Let’s return to ‘Gaivota’, a fine example of fado canção. Written by Alexandre O’Neill, set to music by Alain Oulman and recorded by Amália Rodrigues, the song became a twentieth century fado classic. Central to its appeal are the dense metaphorical language, the references to Lisbon (nothing too obsessive, just the sky above the city that allows us a view of its streets and the possibility to be carried away on the wind and over the sea), a maritime flavour, an aching longing at the heart of the refrain and Amália’s deep saudade­-drenched voice. The song was both a culmination of all those seagulls that had provided part of the poetic language of fado and an inspiration to subsequent fados. In the 1970s, Carlos do Carmo lent his jazz-influenced phrasing to the song and it was reinvented, arguably becoming as much his as it was Amália’s.

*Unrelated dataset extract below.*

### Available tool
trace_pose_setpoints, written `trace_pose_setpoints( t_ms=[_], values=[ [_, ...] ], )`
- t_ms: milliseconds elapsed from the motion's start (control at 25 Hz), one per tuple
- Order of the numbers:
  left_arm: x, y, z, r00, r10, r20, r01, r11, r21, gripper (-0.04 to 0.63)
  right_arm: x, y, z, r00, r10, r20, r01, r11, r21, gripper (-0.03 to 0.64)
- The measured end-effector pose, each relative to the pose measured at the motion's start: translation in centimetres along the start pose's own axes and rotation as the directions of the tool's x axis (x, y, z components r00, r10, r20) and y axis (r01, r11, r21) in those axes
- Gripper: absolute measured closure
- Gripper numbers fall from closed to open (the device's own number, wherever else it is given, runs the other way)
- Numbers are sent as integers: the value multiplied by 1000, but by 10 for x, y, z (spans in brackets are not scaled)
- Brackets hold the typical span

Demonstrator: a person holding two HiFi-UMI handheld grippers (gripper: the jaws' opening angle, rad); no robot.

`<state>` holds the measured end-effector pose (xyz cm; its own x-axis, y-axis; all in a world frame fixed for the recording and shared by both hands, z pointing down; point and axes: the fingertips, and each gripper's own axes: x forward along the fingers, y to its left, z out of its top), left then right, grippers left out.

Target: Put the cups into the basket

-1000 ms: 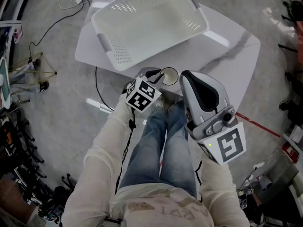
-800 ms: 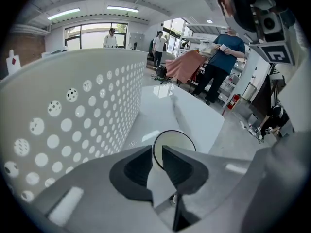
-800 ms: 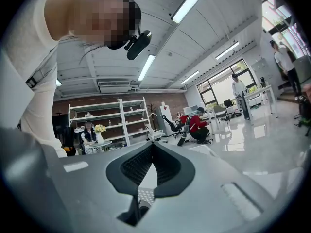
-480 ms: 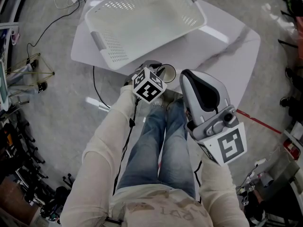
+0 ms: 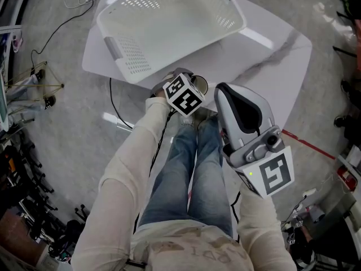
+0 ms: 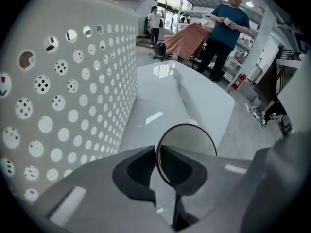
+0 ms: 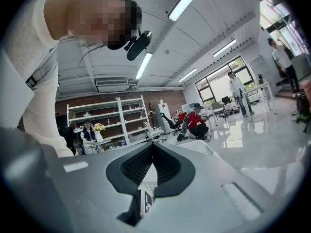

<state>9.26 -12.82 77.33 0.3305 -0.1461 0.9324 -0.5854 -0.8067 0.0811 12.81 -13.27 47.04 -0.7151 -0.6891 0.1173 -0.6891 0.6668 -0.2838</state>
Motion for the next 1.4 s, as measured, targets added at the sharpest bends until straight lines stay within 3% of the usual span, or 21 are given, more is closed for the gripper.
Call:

In 1990, Carmo’s occasional collaborator Paulo de Carvalho included the song on his album Gostar de Ti, a pop-fado project that mixed state-of-the-art keyboard sounds with guitarra. In 1998 it became one of Lula Pena’s ‘phados’, a stark, almost-not-there exercise for husky voice and guitar haunted by the ghostly presence of Amália. In 2002, Gonçalo Salgueiro used the song to show his dedication to the Amálian event and to highlight his vocal ornamentation, while Carlos do Carmo sang a more unusual version than normal to the accompaniment of Joel Xavier’s inspired acoustic guitar improvisation. Margarida Bessa’s version from 1995, complete with tenor saxophone, turned up on Metro’s Café Portugal in 2004, one part of a jigsaw of songs making up that invisible city. Cristina Branco used ‘Gaivota’ as a homecoming at the close of her far-ranging album Ulisses. For the Quinteto Jazz de Lisboa and for Paula Oliveira and Bernardo Moreira it became once more an exercise in jazz singing, Oliveira providing an achingly fragile reading over Leo Tardin’s minimal piano that aimed for the song’s lonely heart. Then in 2009 ‘Gaivota’ was suddenly the focal point for a Number One album by Hoje, the project featuring members of pop band The Gift, whose Nuno Gonçalves wished to prove that ‘Amália is more than fado – Amália is pop’ (see the group’s MySpace page).

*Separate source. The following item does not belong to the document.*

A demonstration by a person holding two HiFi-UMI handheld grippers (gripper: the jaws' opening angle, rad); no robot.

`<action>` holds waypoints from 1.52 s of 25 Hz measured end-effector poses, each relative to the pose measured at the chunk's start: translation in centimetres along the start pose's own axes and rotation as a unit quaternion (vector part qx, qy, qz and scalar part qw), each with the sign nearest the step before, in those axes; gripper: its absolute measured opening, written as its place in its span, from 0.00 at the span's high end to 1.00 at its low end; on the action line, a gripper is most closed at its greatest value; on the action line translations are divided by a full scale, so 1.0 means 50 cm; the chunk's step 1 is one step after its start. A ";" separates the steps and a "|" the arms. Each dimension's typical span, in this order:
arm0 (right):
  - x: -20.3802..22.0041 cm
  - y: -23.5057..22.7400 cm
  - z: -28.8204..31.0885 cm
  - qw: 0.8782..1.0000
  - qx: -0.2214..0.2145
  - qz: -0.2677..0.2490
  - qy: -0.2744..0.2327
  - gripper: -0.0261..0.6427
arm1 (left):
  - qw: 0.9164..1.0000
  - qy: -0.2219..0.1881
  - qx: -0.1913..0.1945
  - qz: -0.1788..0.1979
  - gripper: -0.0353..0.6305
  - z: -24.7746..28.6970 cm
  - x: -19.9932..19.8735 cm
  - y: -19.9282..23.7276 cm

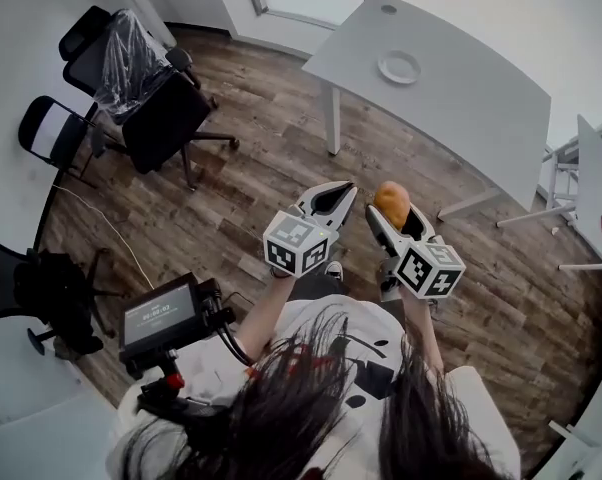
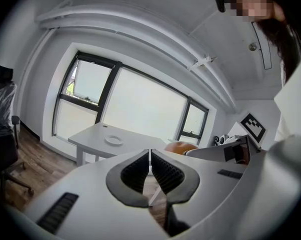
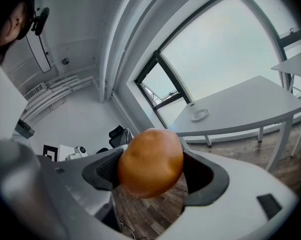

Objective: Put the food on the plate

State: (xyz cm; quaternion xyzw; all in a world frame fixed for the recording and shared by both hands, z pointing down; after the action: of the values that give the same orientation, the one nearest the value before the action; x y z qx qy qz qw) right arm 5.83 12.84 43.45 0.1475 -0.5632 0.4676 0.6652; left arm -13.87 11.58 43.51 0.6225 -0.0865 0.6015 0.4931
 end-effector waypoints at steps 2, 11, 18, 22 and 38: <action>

What to make of the nearly fifty year flight of this seagull? Does it tell us a story about fado or ‘only’ about Amália? Can the two be separated at this stage? Can ‘Gaivota’ tell us any more about what fado ‘is’? Does its arrangement determine its fado-ness? If so, does Carlos do Carmo stop being a fadista when accompanied by Joel Xavier? How does fado differ from other song genres? How does the commissioning of lyrics and arrangements affect authenticity in comparison to pop and rock? Was ‘Gaivota’ always a pop song, as Nuno Gonçalves claims? And what does it mean to claim, as Gonçalves does, that ‘pop’ is something bigger than ‘fado’? Hoje’s version soars and swoops, aiming for that place on high from where the lyric speaks and proving itself to be a song about singing, about fado and pop music: a self-aware object that escapes the drooping cadence. But which version can be said to be truer to the word and spirit of fado? The fact is that groups such as A Naifa, Donna Maria, OqueStrada and Hoje seem to climb to a place outside of fado. But this would suggest a music that ‘just is’ and a music that ‘gets outside’, which seems too neat. What are the elements within fado itself that make it seem ‘natural’, ‘transparent’?